In Japan, 3G and other wireless cell-site interconnections are already capitalizing on the benefits of RPR networks to carry circuit emulation services (CES) voice as Class A and data and message traffic as highly bursty Class C traffic.
In the United States, cable multiple-system operators (MSOs) have deployed RPR for video distribution of digital TV channels because of its point-to-multipoint capabilities. Video broadcast applications require bounded latency and are carried as Class B service. The RPR network also enables value-added services such as VoIP and CES, which would be carried as Class A traffic with controlled delay of <120 msec and packet jitter of <20 msec.
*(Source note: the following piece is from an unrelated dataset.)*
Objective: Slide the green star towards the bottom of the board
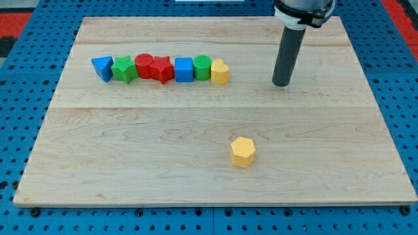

The completion and stability of the 802.17a RPR standard last September gave service providers another cause for confidence in the technology. Access equipment providers now have the opportunity to enhance their triple play service platforms by enhancing their equipment (e.g., IP DSLAMs, broadband loop carriers) to work over RPR using a Gigabit Ethernet physical layer. RPR is here today and being deployed steadily in metro networks as the demand for triple play services and E-LAN grows and the services become a reality.
Raj Paripatyadar is an applications manager in the COM/ON organization at Infineon Technologies (San Jose, CA). He wishes to acknowledge article reviews and feedback by Rajappa Iyer, Russell Homer, Edmund Chui, Khai Duong, and Markus Schaefer.